Friday, July 1, 2011

Expanding Universe: URIZEN vs. Old Man Ocean

Thursday, June 30 2011
The "next day" of the tour began right after the Charleston show, as we had no hotel for the night, but also because we were eager to get to Jacksonville to hit the beach for our day off. Since the drive between Charleston and Jacksonville was relatively short, we dragged our feet by hanging out at Walmart for a while, gathering $1 kites with which to build our epic, patented 6-tier kite monstrosity. 

After Walmart, we hit the road. We all wanted to experience a proper east coast sunrise at the beach, so Thomas planned to pull over to an oceanside stop around 6am for us to have a look. Unfortunately, we ended up outside of Savannah, GA just before sunrise, and we learned a harsh lesson about Georgia beaches: 

they suck. 
I give you... the beach?
Well, in fairness, we never actually made it to the coast in Georgia, so they may very well have some nice beaches. But just like most things we've encountered in the south, the beaches are hidden and hard to get to. So we all watched the sun rise over some stagnant swamp water and got bit by a bunch of dang ol' skeeters then loaded back into the van in hopes of someday finally arriving at a proper beach.

A few hours later, we were crossing over bridges in Jacksonville, drawing ever closer to our destination on Neptune Beach.
Pictured in the distance: URIZEN clouds
We finally found our hotel, grabbed a primo parking spot for the Macho Van, and set out to finally discover the thing we had been longing for all week long...

Gabe.
Oh wait, not Gabe. I meant this:
Da beeech!
After a brief first contact, we checked into the hotel (like 6 hours before scheduled check-in) and piled into our room. It was basically the same as every other room we've stayed at during this tour: two beds, a table, a chair... a beachside patio.

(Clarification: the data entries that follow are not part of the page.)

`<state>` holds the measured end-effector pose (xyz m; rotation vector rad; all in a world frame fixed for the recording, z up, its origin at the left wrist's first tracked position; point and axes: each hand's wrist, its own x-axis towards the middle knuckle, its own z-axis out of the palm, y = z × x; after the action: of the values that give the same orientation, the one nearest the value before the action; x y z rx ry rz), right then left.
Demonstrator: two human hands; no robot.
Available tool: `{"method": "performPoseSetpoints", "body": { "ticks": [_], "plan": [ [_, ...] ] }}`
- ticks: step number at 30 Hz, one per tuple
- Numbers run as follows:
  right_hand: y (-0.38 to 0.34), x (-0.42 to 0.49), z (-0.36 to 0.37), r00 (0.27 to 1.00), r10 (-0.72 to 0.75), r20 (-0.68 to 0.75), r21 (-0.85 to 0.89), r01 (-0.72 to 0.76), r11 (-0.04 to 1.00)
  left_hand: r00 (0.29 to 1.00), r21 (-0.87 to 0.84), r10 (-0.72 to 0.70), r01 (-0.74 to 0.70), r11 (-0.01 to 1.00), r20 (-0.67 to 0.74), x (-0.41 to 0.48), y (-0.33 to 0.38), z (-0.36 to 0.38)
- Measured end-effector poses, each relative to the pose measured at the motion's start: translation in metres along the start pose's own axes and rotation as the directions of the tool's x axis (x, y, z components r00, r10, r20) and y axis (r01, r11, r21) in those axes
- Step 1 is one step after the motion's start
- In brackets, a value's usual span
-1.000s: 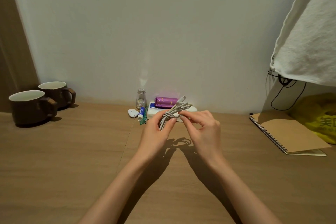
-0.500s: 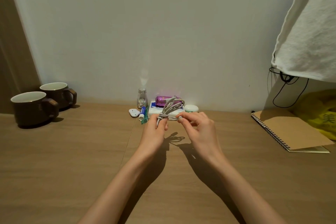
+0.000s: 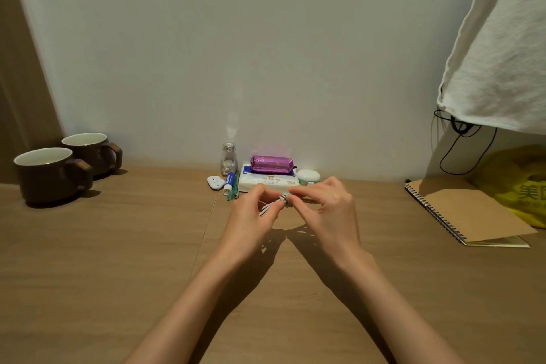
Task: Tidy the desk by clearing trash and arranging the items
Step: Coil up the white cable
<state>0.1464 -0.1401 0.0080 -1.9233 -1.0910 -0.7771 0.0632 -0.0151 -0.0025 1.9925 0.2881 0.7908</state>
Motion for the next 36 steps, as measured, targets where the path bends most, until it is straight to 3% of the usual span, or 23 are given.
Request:
{"method": "performPoseSetpoints", "body": {
  "ticks": [5, 8, 12, 15, 19, 24, 30, 36],
  "plan": [
    [0.005, 0.0, 0.004, 0.999, -0.042, -0.013, -0.177, 0.039, 0.983, 0.999, 0.036, 0.036, -0.037, 0.999, 0.019, 0.0, -0.001, 0.0],
    [0.008, -0.001, 0.006, 0.991, -0.108, 0.075, -0.257, 0.124, 0.958, 1.0, 0.047, 0.008, -0.009, 0.999, 0.027, 0.002, -0.006, -0.003],
    [0.014, -0.002, 0.005, 0.964, -0.113, 0.242, -0.197, 0.163, 0.967, 0.999, 0.074, 0.005, -0.009, 0.997, 0.053, 0.005, -0.012, -0.008],
    [0.015, -0.002, 0.003, 0.923, -0.033, 0.384, -0.109, 0.081, 0.991, 0.995, 0.08, -0.009, 0.001, 0.997, 0.098, 0.005, -0.014, -0.01],
    [0.022, -0.003, 0.008, 0.881, 0.024, 0.473, -0.013, -0.02, 1.0, 0.986, 0.076, -0.036, 0.024, 0.997, 0.162, 0.007, -0.021, -0.009],
    [0.032, -0.004, 0.028, 0.879, 0.06, 0.474, -0.029, -0.053, 0.998, 0.995, 0.257, -0.001, -0.024, 0.966, 0.098, 0.008, -0.034, -0.012],
    [0.035, 0.001, 0.046, 0.895, 0.11, 0.433, -0.014, -0.115, 0.993, 0.994, 0.482, 0.059, -0.006, 0.876, -0.096, 0.012, -0.045, -0.015],
    [0.044, 0.01, 0.066, 0.943, 0.084, 0.321, -0.016, -0.084, 0.996, 0.986, 0.589, 0.091, 0.007, 0.808, -0.137, 0.025, -0.056, -0.012]
  ]
}}
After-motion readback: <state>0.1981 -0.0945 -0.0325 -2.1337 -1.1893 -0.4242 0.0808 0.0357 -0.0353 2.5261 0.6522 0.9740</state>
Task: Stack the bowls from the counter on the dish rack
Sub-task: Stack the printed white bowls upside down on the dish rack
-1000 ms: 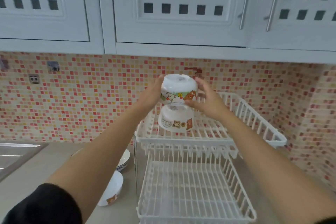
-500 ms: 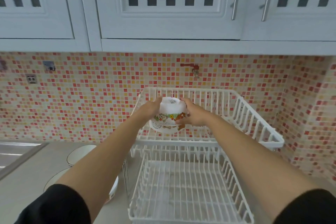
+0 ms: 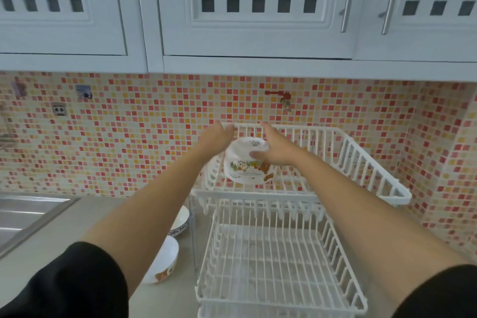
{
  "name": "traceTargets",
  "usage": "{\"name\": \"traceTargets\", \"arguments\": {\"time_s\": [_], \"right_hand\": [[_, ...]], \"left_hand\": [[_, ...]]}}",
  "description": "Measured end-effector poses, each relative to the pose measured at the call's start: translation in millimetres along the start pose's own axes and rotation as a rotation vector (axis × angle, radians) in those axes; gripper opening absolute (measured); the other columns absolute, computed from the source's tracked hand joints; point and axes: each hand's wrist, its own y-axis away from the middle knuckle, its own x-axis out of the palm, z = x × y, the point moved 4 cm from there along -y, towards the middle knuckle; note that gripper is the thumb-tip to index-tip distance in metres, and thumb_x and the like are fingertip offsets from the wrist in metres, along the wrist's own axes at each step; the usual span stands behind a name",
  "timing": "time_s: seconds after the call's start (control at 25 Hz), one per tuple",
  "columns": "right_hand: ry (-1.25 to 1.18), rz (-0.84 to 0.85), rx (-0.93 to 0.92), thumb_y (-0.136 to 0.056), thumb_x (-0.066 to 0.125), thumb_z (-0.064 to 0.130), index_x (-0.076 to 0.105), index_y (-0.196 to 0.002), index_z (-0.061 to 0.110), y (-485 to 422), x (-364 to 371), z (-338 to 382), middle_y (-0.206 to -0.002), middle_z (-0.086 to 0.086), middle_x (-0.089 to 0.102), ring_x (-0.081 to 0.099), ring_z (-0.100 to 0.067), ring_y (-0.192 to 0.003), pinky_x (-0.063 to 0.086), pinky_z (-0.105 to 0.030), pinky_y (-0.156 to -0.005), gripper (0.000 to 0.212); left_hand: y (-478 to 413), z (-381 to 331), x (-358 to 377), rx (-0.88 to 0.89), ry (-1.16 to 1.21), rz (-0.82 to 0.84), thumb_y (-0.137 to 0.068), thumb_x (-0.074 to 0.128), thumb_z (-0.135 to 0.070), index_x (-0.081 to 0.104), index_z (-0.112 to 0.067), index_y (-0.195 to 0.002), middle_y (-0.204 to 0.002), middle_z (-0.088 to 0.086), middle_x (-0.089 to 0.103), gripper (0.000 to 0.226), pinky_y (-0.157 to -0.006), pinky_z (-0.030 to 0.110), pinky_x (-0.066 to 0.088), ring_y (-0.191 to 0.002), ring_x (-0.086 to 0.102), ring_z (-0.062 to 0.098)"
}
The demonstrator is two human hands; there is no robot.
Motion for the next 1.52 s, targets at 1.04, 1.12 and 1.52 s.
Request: {"name": "traceTargets", "arguments": {"time_s": [1.04,1.12,1.52], "right_hand": [[-0.104,0.232,0.367,-0.090,0.059,0.026,0.028,-0.141,0.004,-47.3,380.2,56.0,-0.143,-0.018,0.038,0.037,-0.035,-0.133,0.035,-0.039,-0.106,0.064],[-0.072,0.314,0.415,-0.090,0.060,0.029,0.027,-0.141,0.003,-42.1,405.4,38.6,-0.141,-0.020,0.038,0.039,-0.035,-0.132,0.034,-0.038,-0.105,0.066],[-0.541,0.472,0.651,-0.068,0.069,-0.003,0.020,-0.142,0.007,-6.9,465.0,13.6,-0.141,-0.016,0.038,0.042,-0.033,-0.127,0.048,-0.048,-0.099,0.089]], "left_hand": [[88.7,383.2,13.1,-0.657,-0.161,0.122,-0.097,0.038,-0.014,0.046,0.010,-0.120,-0.126,0.028,0.053,0.035,-0.092,0.038,0.040,-0.118,0.049,0.040],[89.6,402.6,33.7,-0.658,-0.131,0.141,-0.095,0.038,-0.010,0.049,0.009,-0.122,-0.126,0.026,0.054,0.035,-0.094,0.037,0.040,-0.120,0.049,0.041],[115.0,430.8,83.1,-0.795,0.162,0.064,-0.091,0.045,-0.003,0.037,0.003,-0.128,-0.127,0.027,0.053,0.038,-0.092,0.048,0.053,-0.112,0.057,0.041]]}}
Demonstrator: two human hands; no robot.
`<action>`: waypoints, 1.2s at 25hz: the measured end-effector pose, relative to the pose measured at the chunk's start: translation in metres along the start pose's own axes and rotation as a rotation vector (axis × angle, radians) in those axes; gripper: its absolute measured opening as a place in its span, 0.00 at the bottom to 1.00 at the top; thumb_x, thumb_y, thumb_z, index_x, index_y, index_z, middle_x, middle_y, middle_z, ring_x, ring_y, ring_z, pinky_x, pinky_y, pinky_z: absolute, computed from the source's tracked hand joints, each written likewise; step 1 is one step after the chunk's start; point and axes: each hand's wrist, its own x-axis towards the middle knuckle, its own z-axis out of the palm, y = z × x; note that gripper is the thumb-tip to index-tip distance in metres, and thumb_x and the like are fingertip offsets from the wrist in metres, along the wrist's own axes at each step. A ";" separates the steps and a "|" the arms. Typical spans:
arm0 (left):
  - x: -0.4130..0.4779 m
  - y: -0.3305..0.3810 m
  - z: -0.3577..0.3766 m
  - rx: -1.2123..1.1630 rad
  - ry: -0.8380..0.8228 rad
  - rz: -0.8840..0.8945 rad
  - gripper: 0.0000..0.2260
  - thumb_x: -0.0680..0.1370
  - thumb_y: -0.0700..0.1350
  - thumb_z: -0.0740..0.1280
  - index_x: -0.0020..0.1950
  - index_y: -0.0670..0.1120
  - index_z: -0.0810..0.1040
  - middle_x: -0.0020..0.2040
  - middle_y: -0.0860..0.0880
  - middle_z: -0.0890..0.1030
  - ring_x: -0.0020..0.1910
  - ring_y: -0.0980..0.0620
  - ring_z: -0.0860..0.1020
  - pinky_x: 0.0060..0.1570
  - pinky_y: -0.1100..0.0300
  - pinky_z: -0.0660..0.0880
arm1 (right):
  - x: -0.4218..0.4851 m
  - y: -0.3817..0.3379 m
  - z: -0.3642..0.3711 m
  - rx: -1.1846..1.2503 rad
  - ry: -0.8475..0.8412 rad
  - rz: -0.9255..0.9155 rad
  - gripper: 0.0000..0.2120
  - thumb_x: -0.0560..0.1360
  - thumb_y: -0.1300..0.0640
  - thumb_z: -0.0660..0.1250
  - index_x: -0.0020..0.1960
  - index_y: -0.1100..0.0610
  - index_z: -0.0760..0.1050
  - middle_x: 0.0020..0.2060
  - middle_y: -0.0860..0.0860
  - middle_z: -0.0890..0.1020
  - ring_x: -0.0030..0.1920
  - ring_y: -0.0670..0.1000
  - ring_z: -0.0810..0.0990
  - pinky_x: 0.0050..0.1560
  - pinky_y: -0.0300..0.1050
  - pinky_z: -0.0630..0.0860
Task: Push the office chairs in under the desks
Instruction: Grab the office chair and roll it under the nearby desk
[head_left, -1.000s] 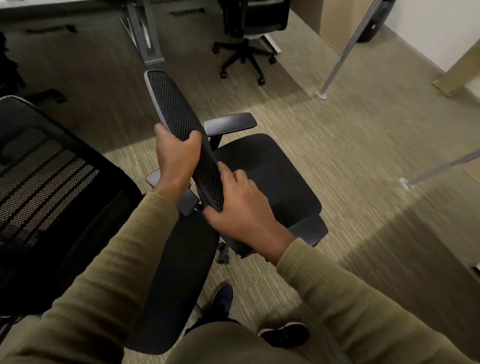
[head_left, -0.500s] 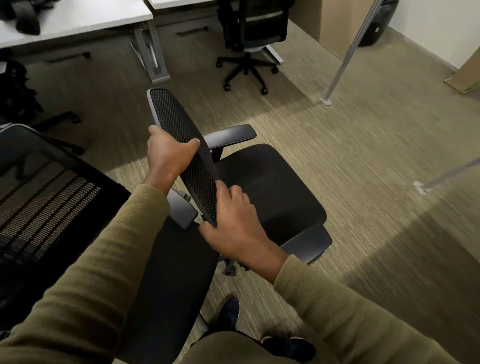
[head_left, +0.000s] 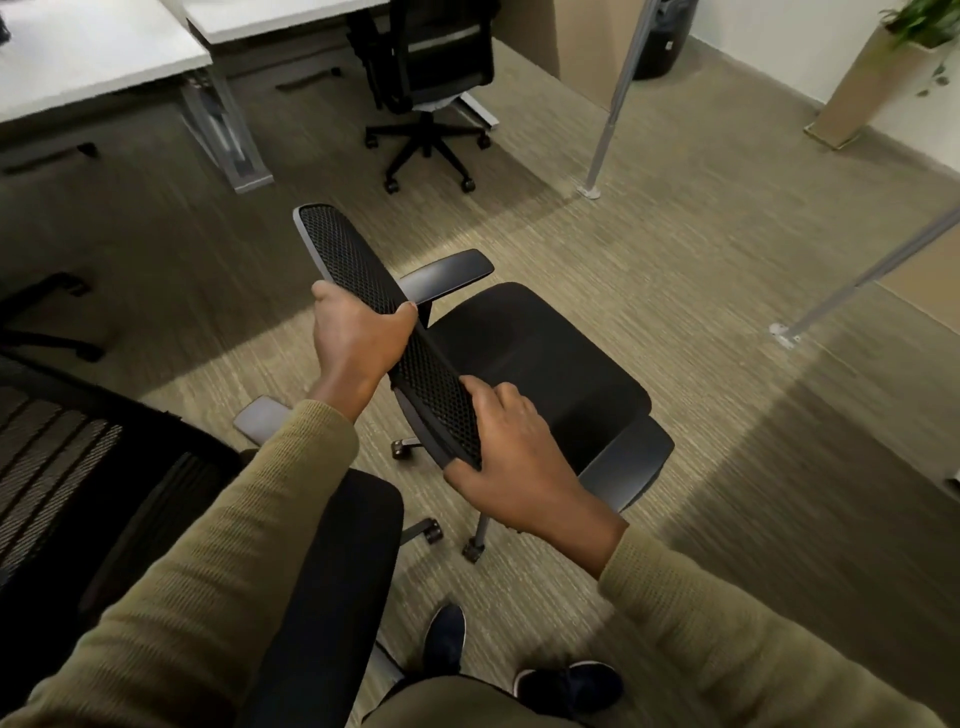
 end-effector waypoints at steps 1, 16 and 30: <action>-0.003 0.007 0.010 0.005 -0.014 0.005 0.33 0.70 0.55 0.77 0.64 0.39 0.66 0.57 0.45 0.74 0.53 0.47 0.74 0.46 0.55 0.72 | -0.002 0.009 -0.006 0.002 0.009 0.010 0.39 0.73 0.47 0.69 0.78 0.54 0.56 0.60 0.53 0.69 0.61 0.55 0.70 0.62 0.54 0.71; -0.086 0.144 0.188 -0.064 -0.261 0.154 0.34 0.70 0.54 0.78 0.64 0.37 0.66 0.63 0.39 0.76 0.60 0.39 0.78 0.56 0.50 0.78 | -0.060 0.174 -0.107 -0.028 0.212 0.235 0.37 0.72 0.47 0.69 0.77 0.53 0.59 0.57 0.52 0.71 0.57 0.54 0.72 0.56 0.48 0.72; -0.217 0.272 0.375 -0.114 -0.500 0.317 0.38 0.70 0.56 0.76 0.69 0.37 0.64 0.67 0.39 0.72 0.65 0.39 0.75 0.62 0.48 0.75 | -0.150 0.346 -0.207 -0.011 0.431 0.444 0.36 0.67 0.46 0.73 0.72 0.53 0.66 0.57 0.51 0.74 0.56 0.54 0.75 0.53 0.51 0.76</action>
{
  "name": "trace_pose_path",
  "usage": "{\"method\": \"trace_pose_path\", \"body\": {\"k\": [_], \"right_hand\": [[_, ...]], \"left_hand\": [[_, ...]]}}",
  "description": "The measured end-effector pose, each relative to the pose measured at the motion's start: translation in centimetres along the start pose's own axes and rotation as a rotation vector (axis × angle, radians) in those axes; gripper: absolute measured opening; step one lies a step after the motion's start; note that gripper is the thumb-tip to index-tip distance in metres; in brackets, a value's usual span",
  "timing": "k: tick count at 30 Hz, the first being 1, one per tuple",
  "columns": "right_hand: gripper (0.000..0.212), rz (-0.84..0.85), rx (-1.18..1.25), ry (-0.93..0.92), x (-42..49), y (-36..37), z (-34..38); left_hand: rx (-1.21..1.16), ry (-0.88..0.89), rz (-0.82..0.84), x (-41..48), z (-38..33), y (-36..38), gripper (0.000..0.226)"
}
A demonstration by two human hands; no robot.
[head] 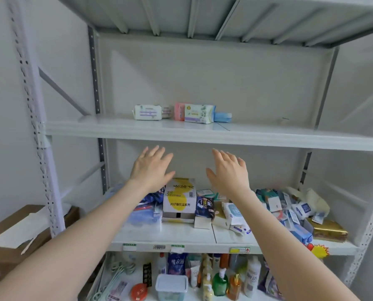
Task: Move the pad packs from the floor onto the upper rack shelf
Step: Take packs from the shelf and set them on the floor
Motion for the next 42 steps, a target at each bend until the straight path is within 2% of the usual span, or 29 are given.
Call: {"method": "trace_pose_path", "body": {"k": [5,12,21,28,33,38,42], "right_hand": [[0.059,-0.077,-0.001,-0.023,5.3,-1.3,0.4],[0.058,-0.125,0.024,-0.065,13.9,0.5,-0.4],[0.059,-0.147,0.098,-0.030,24.9,3.8,-2.0],[0.063,-0.193,0.167,0.082,32.2,6.5,-3.4],[0.065,-0.164,0.193,0.148,36.4,8.7,-4.4],[0.072,-0.070,0.213,0.178,39.3,11.5,-5.3],[0.084,0.066,0.242,0.222,40.9,12.9,-6.1]], "left_hand": [[0.036,-0.034,-0.092,4.8,3.2,-2.4,0.064],[0.043,-0.085,-0.220,12.9,6.4,-2.3,0.055],[-0.098,-0.186,-0.227,22.7,13.8,0.7,0.060],[-0.493,-0.428,-0.139,29.0,22.1,4.6,0.068],[-0.625,-0.509,-0.094,32.2,25.4,7.9,0.073],[-0.758,-0.603,0.005,34.7,26.6,11.2,0.079],[-0.930,-0.713,0.109,36.1,27.2,13.4,0.089]]}}
Point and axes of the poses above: each hand's wrist, its own x-axis towards the middle knuckle, its own y-axis out of the palm, z = x × y, the point moved 2 cm from there along x, towards the middle knuckle
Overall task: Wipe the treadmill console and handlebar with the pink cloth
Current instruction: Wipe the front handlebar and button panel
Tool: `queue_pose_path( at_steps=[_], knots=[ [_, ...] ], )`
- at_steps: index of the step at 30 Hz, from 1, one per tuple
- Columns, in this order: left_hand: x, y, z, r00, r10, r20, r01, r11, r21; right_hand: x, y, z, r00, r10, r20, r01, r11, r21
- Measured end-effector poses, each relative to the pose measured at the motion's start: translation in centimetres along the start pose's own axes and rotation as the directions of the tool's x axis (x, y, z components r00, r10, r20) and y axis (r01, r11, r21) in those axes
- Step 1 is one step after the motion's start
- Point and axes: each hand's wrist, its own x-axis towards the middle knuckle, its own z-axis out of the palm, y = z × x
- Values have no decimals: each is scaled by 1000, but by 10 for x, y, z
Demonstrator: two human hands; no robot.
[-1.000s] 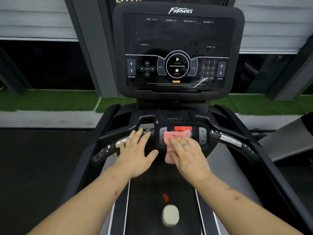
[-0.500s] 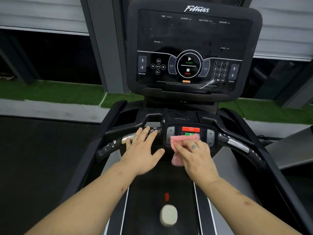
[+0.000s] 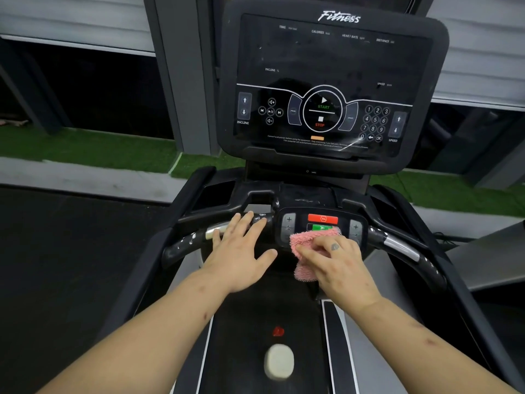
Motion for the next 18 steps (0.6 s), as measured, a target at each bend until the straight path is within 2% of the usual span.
queue_pose_path(
  at_steps=[5, 12, 18],
  knots=[
    [-1, 1, 1, 1000, 2, 1, -2, 1000, 9, 5, -5, -1, 1000, 14, -21, -14, 1000, 15],
    [-1, 1, 1, 1000, 5, -3, -5, 1000, -4, 19, -22, 5, 1000, -19, 23, 18, 1000, 8],
    [-1, 1, 0, 1000, 8, 3, -8, 1000, 0, 9, -11, -1, 999, -35, 31, 34, 999, 22]
  ],
)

Into the ocean we went, to battle our old nemesis: Old Man Ocean. The old man was quick to retaliate against our wave-bashing by robbing Julio of his frisbee and James of his sunglasses. You win this round, you salty bastard.
You maniac! Damn you! God damn you all to hell!
After our first round of beach and sunburns, it was off to El Potro for some cheap, delicious Messcan food. Gabe and Julio said it was some of the best flan they'd had, and I think I can now officially confirm once and for all that I hate flan. It's like fat-textured tapioca with a gross bitter aftertaste... you guys can keep that all for yo'selves.

The second part of the lunchtime outing consisted of a trip to the local Dollar General, where James made a most amazing purchase: 35 temporary dinosaur tattoos for $1. I think you know where this is heading...
Dino-bro half sleeve
We hit the ocean again before sundown, where Thomas and Julio had the time of their life.
See?
 Thomas and I walked down to a pier that went out into the sea where we saw a fisherman catch a tiny hammerhead shark and I took a few generic sunset pics of the beach to cap off the day.
copyright iStockphoto
But all good things must come to an end, and all good tours must move on to more shows, so we woke up early Friday morning, ate a most delicious complimentary brekkie, and set our compasses westward to Tampa.

RIP Frisbee and Sunglasses. Gone but not forgotten.